12.6 The meetings of the Board of Trustees shall be chaired by the Chairman of the Board. If he is unable to attend, the meeting shall be chaired by his deputy. If he is also unable to attend, the meeting shall be chaired by one of the other members of the Board of Trustees. If no member of the Board of Directors is present, the Board of Trustees shall appoint the chairman of the meeting.

12.7 The Board of Trustees shall form its opinion by passing resolutions. The majority of the votes cast shall be decisive. The resolutions of the Board of Trustees shall be entered in a resolution book and signed by the respective chairman of the meeting.

  

13 Artistic Advisory Board

13.1 The Artistic Advisory Board shall consist of up to thirteen members. Its members are appointed by the Executive Board. This may be an appointment for a specific project, but also for a period determined in advance. The term of office of a member shall not exceed two years – parallel to the term of office of the board members. Members of the Artistic Advisory Board may be reappointed at any time after their term of office has expired. Board members cannot be members of the Artistic Advisory Board at the same time. The Board may dismiss a member of the Artistic Advisory Board by majority vote.

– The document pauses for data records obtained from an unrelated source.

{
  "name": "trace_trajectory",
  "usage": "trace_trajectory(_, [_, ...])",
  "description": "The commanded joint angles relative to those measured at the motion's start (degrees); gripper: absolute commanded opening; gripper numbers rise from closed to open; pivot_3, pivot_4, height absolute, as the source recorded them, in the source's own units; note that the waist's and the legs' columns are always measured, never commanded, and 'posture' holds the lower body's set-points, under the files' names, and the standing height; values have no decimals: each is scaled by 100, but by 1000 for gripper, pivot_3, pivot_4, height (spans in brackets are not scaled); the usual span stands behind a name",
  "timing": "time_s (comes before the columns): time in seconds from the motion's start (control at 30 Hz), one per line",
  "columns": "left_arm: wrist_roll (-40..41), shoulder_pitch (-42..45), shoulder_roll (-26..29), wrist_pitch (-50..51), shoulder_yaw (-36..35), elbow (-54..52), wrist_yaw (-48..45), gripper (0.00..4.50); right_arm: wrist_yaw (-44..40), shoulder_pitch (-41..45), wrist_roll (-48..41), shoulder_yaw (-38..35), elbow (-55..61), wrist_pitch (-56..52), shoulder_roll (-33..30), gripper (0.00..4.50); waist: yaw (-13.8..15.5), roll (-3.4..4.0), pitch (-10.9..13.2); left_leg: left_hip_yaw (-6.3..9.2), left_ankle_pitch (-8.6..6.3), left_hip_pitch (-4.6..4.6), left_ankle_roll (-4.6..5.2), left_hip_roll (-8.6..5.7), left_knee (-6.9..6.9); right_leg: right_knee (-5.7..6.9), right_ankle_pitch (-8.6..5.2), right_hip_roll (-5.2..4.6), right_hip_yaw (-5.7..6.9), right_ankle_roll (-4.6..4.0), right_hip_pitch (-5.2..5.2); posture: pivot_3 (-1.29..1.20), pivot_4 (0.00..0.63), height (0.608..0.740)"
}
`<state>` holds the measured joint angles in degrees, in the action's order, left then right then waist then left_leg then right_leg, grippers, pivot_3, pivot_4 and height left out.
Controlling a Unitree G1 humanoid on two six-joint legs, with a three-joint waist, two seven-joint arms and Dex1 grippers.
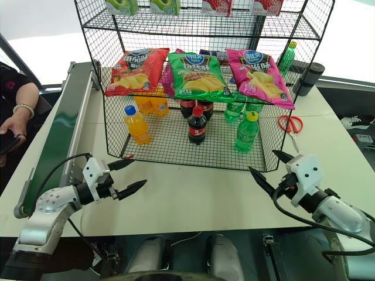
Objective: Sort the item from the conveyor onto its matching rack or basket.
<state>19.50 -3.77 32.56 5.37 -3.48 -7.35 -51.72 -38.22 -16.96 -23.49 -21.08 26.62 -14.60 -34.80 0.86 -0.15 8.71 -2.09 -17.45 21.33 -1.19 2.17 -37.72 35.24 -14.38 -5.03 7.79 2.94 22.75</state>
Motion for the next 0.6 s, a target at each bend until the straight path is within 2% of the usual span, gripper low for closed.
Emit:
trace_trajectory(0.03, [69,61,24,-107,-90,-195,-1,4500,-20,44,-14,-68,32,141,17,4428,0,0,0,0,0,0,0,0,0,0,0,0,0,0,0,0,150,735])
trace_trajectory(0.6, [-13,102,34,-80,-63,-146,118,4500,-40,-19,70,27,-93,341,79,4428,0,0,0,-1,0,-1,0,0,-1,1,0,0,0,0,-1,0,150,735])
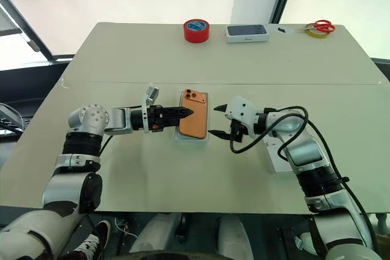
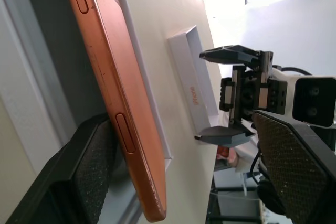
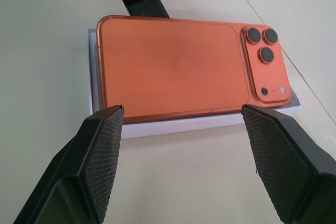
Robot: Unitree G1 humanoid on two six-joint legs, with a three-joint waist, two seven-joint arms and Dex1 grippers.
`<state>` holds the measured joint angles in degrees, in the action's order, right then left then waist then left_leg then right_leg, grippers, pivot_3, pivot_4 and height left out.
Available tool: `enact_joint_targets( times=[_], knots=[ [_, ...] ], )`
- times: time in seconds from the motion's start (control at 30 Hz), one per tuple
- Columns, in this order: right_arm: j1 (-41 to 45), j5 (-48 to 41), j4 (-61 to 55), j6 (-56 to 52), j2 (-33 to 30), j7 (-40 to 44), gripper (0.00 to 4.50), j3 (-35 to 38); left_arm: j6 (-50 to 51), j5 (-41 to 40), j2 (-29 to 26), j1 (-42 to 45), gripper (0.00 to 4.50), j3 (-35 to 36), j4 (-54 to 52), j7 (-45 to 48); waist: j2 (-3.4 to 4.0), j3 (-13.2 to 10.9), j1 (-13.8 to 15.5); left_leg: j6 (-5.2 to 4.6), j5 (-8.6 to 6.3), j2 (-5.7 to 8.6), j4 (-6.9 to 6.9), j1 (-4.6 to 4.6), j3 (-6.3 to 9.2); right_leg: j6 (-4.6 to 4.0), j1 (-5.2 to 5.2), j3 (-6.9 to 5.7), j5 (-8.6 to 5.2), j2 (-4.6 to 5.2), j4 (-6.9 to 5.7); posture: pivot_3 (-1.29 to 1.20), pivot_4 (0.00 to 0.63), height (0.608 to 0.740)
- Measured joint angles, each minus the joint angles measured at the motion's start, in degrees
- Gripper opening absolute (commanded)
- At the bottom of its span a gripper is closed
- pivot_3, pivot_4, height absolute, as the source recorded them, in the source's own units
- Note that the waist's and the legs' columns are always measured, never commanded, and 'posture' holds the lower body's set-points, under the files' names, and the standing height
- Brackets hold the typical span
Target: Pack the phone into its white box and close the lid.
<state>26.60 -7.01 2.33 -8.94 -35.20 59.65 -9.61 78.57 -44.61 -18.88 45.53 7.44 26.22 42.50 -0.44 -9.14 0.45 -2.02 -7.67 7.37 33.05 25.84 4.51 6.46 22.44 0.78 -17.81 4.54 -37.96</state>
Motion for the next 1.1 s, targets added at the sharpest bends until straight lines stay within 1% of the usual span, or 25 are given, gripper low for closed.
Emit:
enact_joint_targets(
  times=[0.07, 0.17, 0.3, 0.37, 0.4, 0.43, 0.47, 0.53, 0.57, 0.6, 0.63, 0.73, 0.8, 0.9, 0.97, 1.07, 1.1],
  knots=[
    [0.01, 0.07, 0.24, 0.28, 0.4, -0.32, 3.77, -0.12, 0.14, 0.52, -2.05, -0.28, 4.25, -2.48, -2.76, 1.19, 0.0, 0.0, -0.11, 0.02, 0.01, 0.0, -0.02, -0.01, 0.0, 0.0, 0.0, 0.01, 0.0, -0.01, -0.01, 0.0, 0.15, 0.74],
    [0.13, 0.1, 0.32, 0.83, 0.47, -0.67, 3.77, -0.19, -0.72, 1.24, -3.65, -0.88, 4.25, -4.27, -4.83, 2.39, 0.0, 0.0, -0.07, 0.02, 0.01, 0.0, -0.01, -0.02, 0.0, 0.0, -0.01, 0.01, 0.0, 0.0, -0.01, 0.0, 0.15, 0.74],
    [0.55, 0.18, 0.84, 0.99, 0.56, -1.45, 3.77, -0.2, -3.59, 2.44, -4.54, -1.55, 4.25, -3.21, -5.42, 1.77, 0.01, 0.0, 0.04, 0.02, 0.01, 0.0, -0.01, -0.02, 0.0, -0.01, 0.0, 0.01, 0.0, 0.0, -0.01, 0.0, 0.15, 0.74],
    [0.63, 0.26, 1.31, 1.06, 0.58, -1.8, 3.22, -0.21, -4.49, 2.48, -4.93, -2.57, 3.75, -1.42, -6.57, 1.14, 0.01, 0.0, 0.03, 0.01, 0.01, 0.0, -0.01, -0.01, 0.0, -0.01, 0.01, 0.01, 0.0, 0.0, -0.01, 0.0, 0.15, 0.74],
    [0.66, 0.29, 1.79, 1.06, 0.59, -2.05, 2.89, -0.2, -4.73, 2.43, -4.88, -2.72, 3.43, -0.2, -6.76, 0.55, 0.0, 0.0, 0.09, 0.02, 0.01, 0.0, -0.01, 0.0, 0.0, -0.01, 0.02, 0.01, 0.0, 0.0, -0.01, 0.0, 0.15, 0.74],
    [0.71, 0.43, 2.29, 1.18, 0.67, -2.33, 2.34, -0.21, -4.97, 2.28, -4.69, -2.74, 2.95, 1.42, -6.92, -0.41, 0.0, -0.01, 0.15, 0.02, 0.01, 0.0, -0.01, -0.01, 0.0, -0.01, 0.02, 0.01, 0.0, 0.0, -0.01, 0.0, 0.15, 0.74],
    [0.93, 0.98, 2.98, 1.8, 0.71, -2.78, 1.92, -0.28, -5.94, 2.5, -4.86, -2.97, 2.47, 2.3, -7.42, -1.1, 0.0, 0.0, 0.15, 0.02, 0.01, 0.0, 0.0, -0.01, 0.0, 0.0, 0.01, 0.01, 0.0, 0.0, -0.01, 0.0, 0.15, 0.74],
    [1.69, 2.57, 4.92, 3.44, 0.68, -3.91, 0.89, -0.54, -9.55, 4.29, -5.98, -4.32, 1.49, 2.0, -9.1, -1.45, 0.01, 0.0, 0.11, 0.02, 0.01, 0.0, 0.0, -0.03, -0.01, -0.01, -0.01, 0.02, 0.0, 0.0, -0.01, 0.0, 0.15, 0.74],
    [2.28, 3.89, 6.17, 4.57, 0.62, -4.78, 0.35, -0.78, -12.34, 6.27, -6.83, -5.14, 0.96, 0.63, -9.62, -1.39, 0.01, 0.0, 0.12, 0.02, 0.01, 0.0, -0.01, -0.04, -0.02, -0.01, -0.01, 0.03, 0.0, 0.0, -0.01, 0.0, 0.15, 0.74],
    [3.13, 5.61, 7.91, 5.74, 0.53, -5.85, 0.0, -1.0, -15.79, 8.88, -7.63, -6.04, 0.43, -1.49, -9.92, -1.27, 0.02, 0.0, 0.13, 0.03, 0.02, 0.0, -0.01, -0.04, -0.02, -0.01, 0.0, 0.03, 0.0, 0.0, -0.01, 0.0, 0.15, 0.74],
    [3.98, 7.32, 9.62, 6.9, 0.48, -6.97, 0.0, -1.38, -19.31, 11.65, -8.55, -6.96, 0.03, -4.52, -10.55, -0.7, 0.02, 0.0, 0.13, 0.03, 0.02, 0.01, -0.02, -0.04, -0.03, -0.01, 0.0, 0.03, 0.0, 0.0, -0.01, 0.0, 0.15, 0.74],
    [5.94, 10.77, 13.31, 9.6, 0.77, -9.4, 0.0, -2.47, -28.63, 19.0, -9.81, -8.71, 0.03, -12.36, -11.15, 1.55, 0.02, -0.01, 0.3, 0.04, 0.02, 0.02, -0.03, -0.03, -0.03, -0.02, 0.0, 0.03, 0.0, 0.0, -0.01, 0.0, 0.15, 0.74],
    [6.25, 13.6, 14.72, 11.88, 0.98, -10.58, 0.0, -4.17, -32.25, 21.58, -9.51, -8.97, 0.03, -15.34, -11.03, 2.95, 0.02, -0.01, 0.31, 0.03, 0.02, 0.02, -0.03, -0.02, -0.03, -0.02, 0.01, 0.03, 0.0, 0.0, -0.01, 0.0, 0.15, 0.74],
    [5.91, 15.66, 16.12, 13.14, 2.04, -11.06, 0.0, -6.09, -35.71, 23.47, -7.83, -8.81, 0.03, -17.37, -10.45, 4.83, 0.03, -0.01, 0.22, 0.03, 0.02, 0.02, -0.03, -0.03, -0.03, -0.02, 0.01, 0.03, 0.0, 0.0, -0.01, 0.0, 0.15, 0.74],
    [5.58, 15.69, 15.86, 13.12, 2.82, -10.75, 0.0, -6.56, -37.04, 24.19, -5.11, -7.99, 0.03, -17.85, -8.72, 5.43, 0.03, -0.01, 0.33, 0.03, 0.02, 0.02, -0.03, -0.04, -0.02, -0.02, 0.0, 0.01, 0.0, 0.0, -0.02, 0.0, 0.15, 0.74],
    [4.39, 15.69, 14.57, 12.95, 2.07, -9.52, 0.0, -6.84, -37.77, 25.41, -2.5, -6.34, 0.03, -18.83, -6.25, 6.86, 0.03, -0.01, 0.48, 0.02, 0.02, 0.05, 0.04, -0.03, 0.0, -0.02, -0.06, -0.01, 0.0, 0.02, -0.01, 0.0, 0.15, 0.74],
    [3.72, 15.38, 13.6, 12.32, 1.68, -9.07, 0.0, -6.44, -37.76, 25.69, -2.41, -6.13, 0.03, -19.39, -6.16, 7.81, 0.03, -0.01, 0.42, 0.01, 0.01, 0.06, 0.04, -0.04, 0.0, -0.01, -0.07, 0.0, 0.0, 0.02, -0.01, 0.0, 0.15, 0.74]
  ],
)
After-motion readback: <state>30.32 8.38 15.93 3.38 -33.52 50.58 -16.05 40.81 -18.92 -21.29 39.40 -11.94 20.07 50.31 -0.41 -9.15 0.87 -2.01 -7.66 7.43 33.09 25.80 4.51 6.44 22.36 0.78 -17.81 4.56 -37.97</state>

13.2 The Artistic Advisory Board has the task of advising the Executive Board in important artistic matters of the Association, to initiate projects and to constructively accompany the Association in public appearances, projects, exhibitions and in its life as an Association. A meeting of the Artistic Advisory Board shall take place at least twice a year.

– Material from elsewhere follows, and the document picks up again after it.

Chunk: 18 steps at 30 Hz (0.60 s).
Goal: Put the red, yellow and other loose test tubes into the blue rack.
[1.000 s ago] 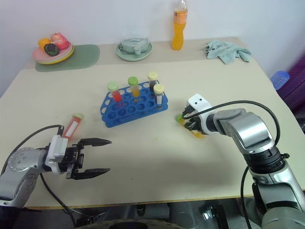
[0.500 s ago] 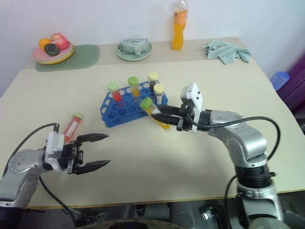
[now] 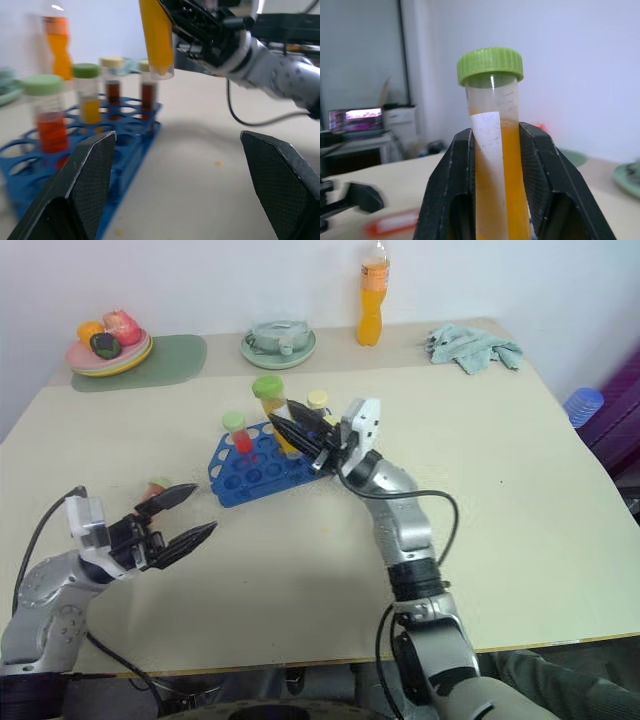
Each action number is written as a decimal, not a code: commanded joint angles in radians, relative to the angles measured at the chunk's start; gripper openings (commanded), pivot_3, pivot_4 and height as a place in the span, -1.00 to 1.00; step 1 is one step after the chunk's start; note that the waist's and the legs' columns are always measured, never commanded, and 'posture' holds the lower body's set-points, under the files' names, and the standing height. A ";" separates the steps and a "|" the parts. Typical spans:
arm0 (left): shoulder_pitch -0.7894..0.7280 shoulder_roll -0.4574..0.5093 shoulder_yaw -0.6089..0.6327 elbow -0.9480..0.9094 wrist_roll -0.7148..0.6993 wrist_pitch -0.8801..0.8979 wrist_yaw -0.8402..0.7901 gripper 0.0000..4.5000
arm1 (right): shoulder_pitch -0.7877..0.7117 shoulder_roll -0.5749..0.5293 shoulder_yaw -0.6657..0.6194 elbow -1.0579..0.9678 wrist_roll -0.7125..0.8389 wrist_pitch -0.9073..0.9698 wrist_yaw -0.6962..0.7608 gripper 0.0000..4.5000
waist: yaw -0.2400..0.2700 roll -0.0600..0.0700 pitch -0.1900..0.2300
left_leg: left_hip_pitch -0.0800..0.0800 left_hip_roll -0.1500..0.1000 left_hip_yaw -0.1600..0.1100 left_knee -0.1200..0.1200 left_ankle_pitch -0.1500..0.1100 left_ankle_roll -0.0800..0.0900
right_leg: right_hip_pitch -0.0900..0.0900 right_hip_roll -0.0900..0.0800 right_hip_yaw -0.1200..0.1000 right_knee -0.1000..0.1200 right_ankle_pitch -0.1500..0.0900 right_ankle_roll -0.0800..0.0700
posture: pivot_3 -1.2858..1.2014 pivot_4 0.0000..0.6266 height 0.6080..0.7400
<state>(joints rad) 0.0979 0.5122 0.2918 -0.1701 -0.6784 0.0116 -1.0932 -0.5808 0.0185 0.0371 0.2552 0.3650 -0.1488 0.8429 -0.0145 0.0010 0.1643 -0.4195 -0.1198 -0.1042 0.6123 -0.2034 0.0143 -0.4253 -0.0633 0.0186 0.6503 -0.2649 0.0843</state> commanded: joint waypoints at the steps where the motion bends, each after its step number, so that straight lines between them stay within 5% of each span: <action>1: 0.015 -0.007 0.053 -0.019 -0.024 -0.014 0.031 0.82 | -0.048 0.043 0.002 0.125 -0.039 -0.174 -0.005 -0.65 | 0.000 0.000 0.000 | 0.001 0.000 0.000 -0.001 0.000 0.000 | 0.000 0.000 0.000 0.000 0.000 0.000 | 0.03 -0.52 1.00; 18: 0.055 -0.011 0.096 -0.105 -0.033 0.006 0.105 0.82 | -0.131 0.097 -0.031 0.535 -0.085 -0.447 -0.021 -0.65 | -0.002 0.000 0.000 | 0.006 0.000 0.000 -0.002 -0.001 -0.003 | 0.002 0.001 0.001 0.002 0.000 0.000 | 0.03 -0.52 1.00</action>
<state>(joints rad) 0.1491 0.4983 0.3693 -0.2420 -0.6896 0.0173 -0.9960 -0.6846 0.0993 0.0199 0.7805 0.2814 -0.5624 0.8308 -0.0169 0.0010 0.1642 -0.4131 -0.1198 -0.1043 0.6106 -0.2041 0.0110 -0.4228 -0.0625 0.0194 0.6524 -0.2650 0.0838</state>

13.3 The Artistic Advisory Board shall be convened by the Chairperson of the Executive Board or, if he/she is prevented from doing so, by his/her deputy, in writing or by e-mail – as far as possible after prior coordination of dates or advance notice – with one week’s notice and notification of the subject of the meeting.

13.4 The Artistic Advisory Board must be convened if at least two members of the Board request this in writing. If the request is not complied with within two weeks, the members of the Advisory Board who have requested the convocation shall themselves be entitled to convene a meeting of the Artistic Advisory Board.

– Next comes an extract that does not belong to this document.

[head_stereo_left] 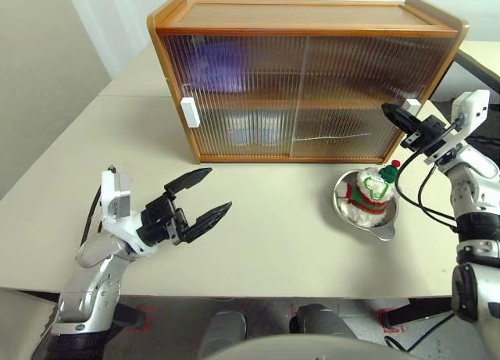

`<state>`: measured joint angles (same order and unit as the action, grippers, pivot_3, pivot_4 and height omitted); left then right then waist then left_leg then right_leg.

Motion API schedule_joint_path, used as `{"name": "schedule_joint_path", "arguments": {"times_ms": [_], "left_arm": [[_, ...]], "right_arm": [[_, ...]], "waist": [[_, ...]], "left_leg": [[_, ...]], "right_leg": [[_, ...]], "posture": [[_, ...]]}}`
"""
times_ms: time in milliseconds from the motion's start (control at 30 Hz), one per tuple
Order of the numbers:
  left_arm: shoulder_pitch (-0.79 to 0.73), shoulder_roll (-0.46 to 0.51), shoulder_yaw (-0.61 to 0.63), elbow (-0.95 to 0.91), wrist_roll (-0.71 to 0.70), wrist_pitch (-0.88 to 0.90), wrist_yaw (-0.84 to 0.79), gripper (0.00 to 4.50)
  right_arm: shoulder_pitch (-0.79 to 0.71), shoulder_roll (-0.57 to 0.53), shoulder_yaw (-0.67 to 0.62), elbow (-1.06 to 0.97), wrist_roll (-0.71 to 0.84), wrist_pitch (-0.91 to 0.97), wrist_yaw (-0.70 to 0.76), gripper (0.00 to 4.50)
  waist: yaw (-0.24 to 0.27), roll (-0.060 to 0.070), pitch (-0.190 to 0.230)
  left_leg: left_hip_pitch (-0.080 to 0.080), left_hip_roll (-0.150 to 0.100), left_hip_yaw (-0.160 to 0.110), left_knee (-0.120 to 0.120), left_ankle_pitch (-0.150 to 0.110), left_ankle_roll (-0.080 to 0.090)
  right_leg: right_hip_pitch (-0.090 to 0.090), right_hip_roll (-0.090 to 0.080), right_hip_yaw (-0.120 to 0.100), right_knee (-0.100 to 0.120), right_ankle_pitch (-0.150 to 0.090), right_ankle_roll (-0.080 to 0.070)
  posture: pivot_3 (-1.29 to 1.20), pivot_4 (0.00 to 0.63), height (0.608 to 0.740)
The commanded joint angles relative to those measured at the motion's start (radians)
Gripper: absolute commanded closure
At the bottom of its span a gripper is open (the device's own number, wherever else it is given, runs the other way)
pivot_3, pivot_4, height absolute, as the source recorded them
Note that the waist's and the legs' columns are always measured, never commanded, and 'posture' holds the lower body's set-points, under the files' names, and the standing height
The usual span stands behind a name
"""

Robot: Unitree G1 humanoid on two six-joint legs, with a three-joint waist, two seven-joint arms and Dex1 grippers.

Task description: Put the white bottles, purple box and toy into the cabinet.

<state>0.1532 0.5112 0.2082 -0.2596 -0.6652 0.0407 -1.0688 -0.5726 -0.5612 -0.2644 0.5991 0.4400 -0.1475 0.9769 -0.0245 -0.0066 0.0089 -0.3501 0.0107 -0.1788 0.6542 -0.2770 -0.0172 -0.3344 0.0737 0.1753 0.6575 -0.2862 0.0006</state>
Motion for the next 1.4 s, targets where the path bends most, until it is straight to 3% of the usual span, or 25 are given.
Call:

13.5 All members of the Board shall have access to the meetings of the Artistic Advisory Board, including the right to discuss, but no voting rights. The members of the Board shall be informed of the meetings of the Artistic Advisory Board.

13.6 The meetings of the Artistic Advisory Board shall be chaired by the Chairperson of the Board. If he is unable to attend, the meeting shall be chaired by his deputy. If he is also unable to attend, the meeting shall be chaired by one of the other members of the Board. If no member of the Board is present, the Artistic Advisory Board shall appoint the chairman of the meeting.

13.7 The Artistic Advisory Board shall form its opinion by passing resolutions. The majority of the votes cast shall be decisive. The resolutions of the Advisory Board shall be entered in a resolution book and signed by the respective chairperson of the meeting.

14 Auditors

Two auditors shall be elected at the Annual General Meeting for a period of 2 years. The auditors shall have the task of auditing the accounting documents and their proper accounting and the use of the funds and to establish that the funds have been used in accordance with the statutes. The audit shall not extend to the appropriateness of the expenditure. The auditors shall inform the General Assembly of the results of the audit.

 

15 Dissolution of the Association

15.1 The dissolution of the Association can only be decided at a General Meeting with a three-quarters majority of those eligible to vote present.

15.2 In the event of the dissolution of the Association or in the event of the cessation of the statutory purpose, the assets shall be transferred to the City of Düsseldorf, which shall use them directly and exclusively for charitable purposes as defined in section 2.1. Resolutions on the future use of the assets may only be carried out after approval by the tax office.

15.3 Unless the General Assembly decides otherwise, the Chairperson and the Vice-Chairperson shall be jointly authorised liquidators.